Sunday, November 15, 2009

Oh man, I almost went to bed without blogging! That would have been a tragedy seeing as we've now hit the half-way mark of NaBloPoMo . I'd hate to be the one to screw it all up now!

Today we did mundane home things, such as laundry, cleaning, making more to-do lists, and traveling to a flooring store to try and pick out new flooring for our kitchen. Our kitchen floor is..well..it sucks. It's industrial tiles, which means they need special cleaner. It is a multi-hour process to really clean our floor, and just mopping it never makes it look quite the same, so we're ready to call our floor quits. We're thinking cork, but it's kind of expensive. Our kitchen is really, really small, but it would still cost nearly $800 to cover it with the cork we've found. Yikes!

Should we go old-school and do linoleum? It's green (as in environmentally friendly) and comes in cool colors! No bamboo for sure, though--too soft, scratches too easily. The way Theo throws crap out of our cabinets, we need something very durable. Oh yeah, and easy to clean. And hides dirty and splishy-splashy kitchen messy stains.

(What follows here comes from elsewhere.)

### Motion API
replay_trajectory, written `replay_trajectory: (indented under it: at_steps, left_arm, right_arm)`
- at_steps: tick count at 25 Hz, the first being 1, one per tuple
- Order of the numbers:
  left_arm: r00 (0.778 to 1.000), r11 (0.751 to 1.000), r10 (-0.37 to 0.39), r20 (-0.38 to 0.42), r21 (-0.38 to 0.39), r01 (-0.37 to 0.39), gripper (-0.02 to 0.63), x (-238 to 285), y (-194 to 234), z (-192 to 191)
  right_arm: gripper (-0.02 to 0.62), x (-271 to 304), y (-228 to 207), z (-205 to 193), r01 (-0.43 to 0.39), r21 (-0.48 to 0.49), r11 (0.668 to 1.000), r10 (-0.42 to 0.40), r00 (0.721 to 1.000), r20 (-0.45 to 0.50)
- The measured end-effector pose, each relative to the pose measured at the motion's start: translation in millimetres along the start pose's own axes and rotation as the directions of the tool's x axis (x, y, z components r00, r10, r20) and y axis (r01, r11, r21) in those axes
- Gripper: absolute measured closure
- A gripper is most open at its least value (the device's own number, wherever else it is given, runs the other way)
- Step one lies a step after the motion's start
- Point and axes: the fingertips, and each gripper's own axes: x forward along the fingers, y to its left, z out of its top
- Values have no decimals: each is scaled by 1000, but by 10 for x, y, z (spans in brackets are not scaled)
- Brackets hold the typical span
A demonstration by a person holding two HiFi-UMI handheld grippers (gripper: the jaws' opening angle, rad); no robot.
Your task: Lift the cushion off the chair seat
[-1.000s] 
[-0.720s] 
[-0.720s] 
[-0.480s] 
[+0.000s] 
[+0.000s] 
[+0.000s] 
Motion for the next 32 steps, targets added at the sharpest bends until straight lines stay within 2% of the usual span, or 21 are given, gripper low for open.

What's on YOUR kitchen floor??

9 comments:

Stacey said...

Go cork. It's great. Lino rips and u have to replace the whole thing. Cork tiles are a winner.

Lo said...

Some horrible tile that makes everything shatter and fly in a million pieces in a million directions. Ugh. (that's what's on our kitchen floor. don't get it.)

Melody said...

Floating laminate faux stone tile. Love it. Easy to clean. Easy to install.

Unknown said...

right now lino.. but thinking of getting ceramic tile soon.

Laura said...

$800 for cork seems ridiculous!

Whozat said...

What's on our kitchen floor?

Pet hair and Cheerios, mostly.

Oh, that's probably not what you meant, is it?

Baby Mama, Too said...

I have bamboo in my kitchen (well really, the whole first floor)and I love it. It is beautiful, but yes, it does dent VERY easily.

Cork is nice, though still easily destroyed by toddlers wielding well, anything.

I would suggest looking at high pressure laminate that looks like ceramic. Usually these floors can either be "floating" or glue down applications.

beans said...

have you checked out marmoleum? i could have spelled that wrong . .

http://www.greenbuildingsupply.com/Public/NaturalFlooring/Marmoleum/index.cfm

this is just one brand . . but our local earthmart sells it and we will be using when we ever get around to re-doing our mud room!

beans said...

have you checked out marmoleum? i could have spelled that wrong . .

http://www.greenbuildingsupply.com/Public/NaturalFlooring/Marmoleum/index.cfm

this is just one brand . . but our local earthmart sells it and we will be using when we ever get around to re-doing our mud room!